From the point of view of the data center, there are also two ways to shift operations. I can distribute the load locally and allocate most of the processing load to the data center in a region where plenty of renewable energy is currently being generated. In other words, I take the processing power to the electricity. The second possibility is temporary load distribution: I concentrate computing processes on the times during the day when there is a lot of electricity at a particular location.

Thanks to IoT, we can interconnect more and more devices. Isn’t that counterproductive for the green IT balance?
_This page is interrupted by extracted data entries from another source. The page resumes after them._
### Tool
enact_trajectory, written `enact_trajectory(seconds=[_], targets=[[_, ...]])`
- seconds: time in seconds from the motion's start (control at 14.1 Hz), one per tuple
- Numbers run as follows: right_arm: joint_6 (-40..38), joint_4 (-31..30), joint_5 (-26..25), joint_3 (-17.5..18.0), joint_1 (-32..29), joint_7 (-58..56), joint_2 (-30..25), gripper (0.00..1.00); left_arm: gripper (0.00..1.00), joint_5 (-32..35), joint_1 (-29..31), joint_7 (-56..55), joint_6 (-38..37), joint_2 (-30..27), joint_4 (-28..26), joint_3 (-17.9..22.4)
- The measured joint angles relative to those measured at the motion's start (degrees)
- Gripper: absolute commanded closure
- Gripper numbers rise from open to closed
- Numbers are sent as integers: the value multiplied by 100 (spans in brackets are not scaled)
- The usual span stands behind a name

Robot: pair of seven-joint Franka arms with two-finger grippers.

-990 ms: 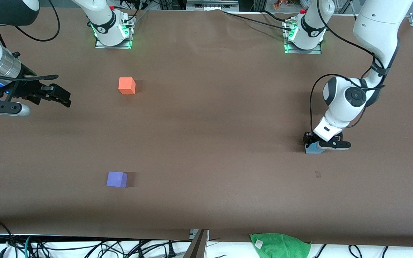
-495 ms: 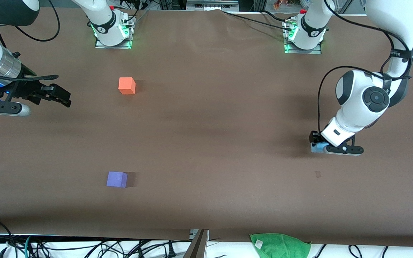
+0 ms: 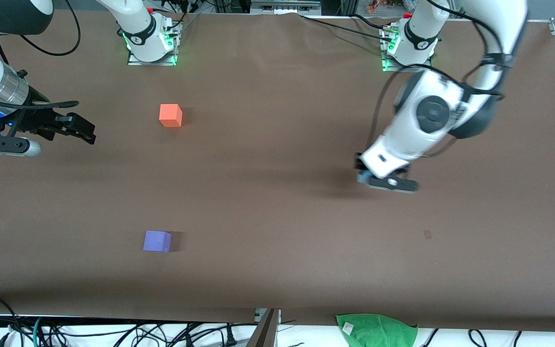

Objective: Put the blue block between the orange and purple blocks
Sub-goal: 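Lift the blue cube with the left gripper and carry it toward the table middle, then set the blue cube down and open the left gripper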

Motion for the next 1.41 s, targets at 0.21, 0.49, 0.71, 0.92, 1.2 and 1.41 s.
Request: enact_trajectory(seconds=[0.21,0.49,0.71,0.92,1.2,1.41], targets=[[4,1,0,0,0,0,0,0,91,42,-1018,-1083,249,767,592,8],[15,3,0,-1,-1,0,0,0,91,592,-1850,-2169,1305,1939,1153,251],[47,4,20,-1,0,0,0,0,77,1146,-2456,-2904,1727,2412,1222,644],[229,4,160,-2,-2,0,0,0,0,1411,-2826,-3137,1813,2479,1298,932],[241,4,165,-6,-3,0,3,0,0,1418,-2745,-3142,1747,2420,1413,979],[290,-3,165,-11,-7,0,103,0,0,1418,-2740,-3137,623,1842,1612,918]])
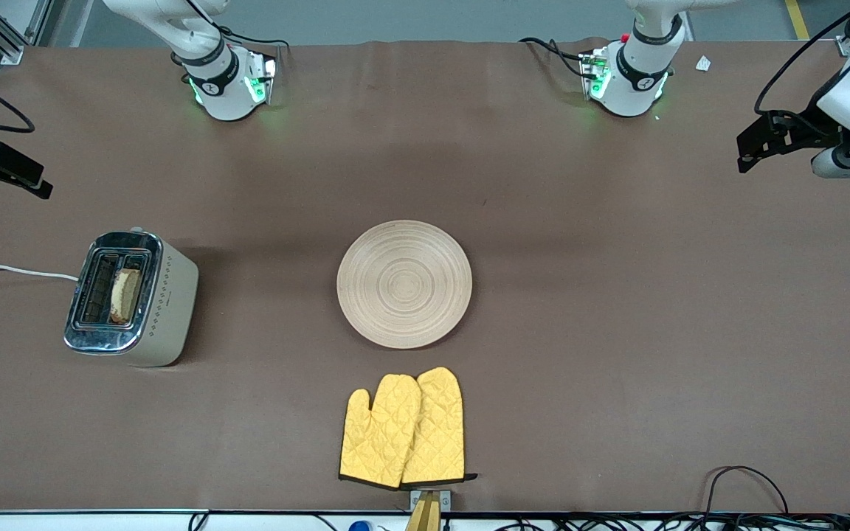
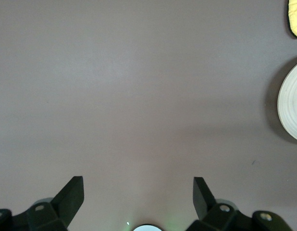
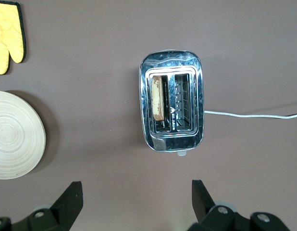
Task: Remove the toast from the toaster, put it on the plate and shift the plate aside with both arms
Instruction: 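Reach the right gripper down and grasp the bread slice in the toaster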
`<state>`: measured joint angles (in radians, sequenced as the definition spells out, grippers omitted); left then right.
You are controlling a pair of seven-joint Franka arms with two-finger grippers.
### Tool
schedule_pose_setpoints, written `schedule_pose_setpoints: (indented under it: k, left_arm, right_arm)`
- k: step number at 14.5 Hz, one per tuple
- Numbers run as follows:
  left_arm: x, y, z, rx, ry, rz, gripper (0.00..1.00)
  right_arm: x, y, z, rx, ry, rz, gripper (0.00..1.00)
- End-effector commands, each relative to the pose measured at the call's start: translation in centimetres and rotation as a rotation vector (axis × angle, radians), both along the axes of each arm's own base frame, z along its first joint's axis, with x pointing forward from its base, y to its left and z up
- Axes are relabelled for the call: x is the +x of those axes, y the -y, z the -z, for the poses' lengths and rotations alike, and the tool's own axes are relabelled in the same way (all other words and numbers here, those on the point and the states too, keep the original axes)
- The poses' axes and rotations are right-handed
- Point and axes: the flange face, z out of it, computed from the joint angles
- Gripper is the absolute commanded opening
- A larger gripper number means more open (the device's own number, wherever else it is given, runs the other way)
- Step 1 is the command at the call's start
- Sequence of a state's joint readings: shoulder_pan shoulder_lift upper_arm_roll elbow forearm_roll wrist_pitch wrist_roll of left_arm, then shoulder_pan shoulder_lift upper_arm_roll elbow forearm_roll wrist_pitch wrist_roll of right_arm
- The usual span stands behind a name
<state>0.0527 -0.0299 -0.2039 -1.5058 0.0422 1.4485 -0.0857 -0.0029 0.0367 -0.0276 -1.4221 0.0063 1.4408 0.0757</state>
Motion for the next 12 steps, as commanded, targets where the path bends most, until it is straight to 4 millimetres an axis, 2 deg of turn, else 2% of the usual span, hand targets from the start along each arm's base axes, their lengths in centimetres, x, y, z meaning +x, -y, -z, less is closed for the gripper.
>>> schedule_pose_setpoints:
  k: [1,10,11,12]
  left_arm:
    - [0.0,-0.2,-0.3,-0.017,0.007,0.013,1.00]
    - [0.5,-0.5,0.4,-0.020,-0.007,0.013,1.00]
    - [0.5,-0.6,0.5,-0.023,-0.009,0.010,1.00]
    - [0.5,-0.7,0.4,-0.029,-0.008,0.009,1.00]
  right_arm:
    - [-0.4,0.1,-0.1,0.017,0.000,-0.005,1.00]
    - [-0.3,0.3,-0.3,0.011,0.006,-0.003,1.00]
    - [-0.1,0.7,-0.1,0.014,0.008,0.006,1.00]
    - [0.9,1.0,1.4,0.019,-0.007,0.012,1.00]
Krüger: Indeed, there will be more and more sensor technology. The added small devices have multiple consumers that in turn must communicate centrally via Wi-Fi, 5G, or other wireless communications. It goes without saying that the number of devices alone will make it profitable to ensure that their operation and interconnections are energy-efficient. Thought is already being given to ways to bring computing power closer to the end device; edge data centers are one example.

Weidmann: Then the data center will be right next to the solar park. Small edge data centers can be installed in the base of a wind turbine, right at the source. They are connected to the normal grid as well so that they still have power even when the blades are not turning. The transport costs for electricity would be completely eliminated. That is green IT of the future!

Thank you very much for the informative interview!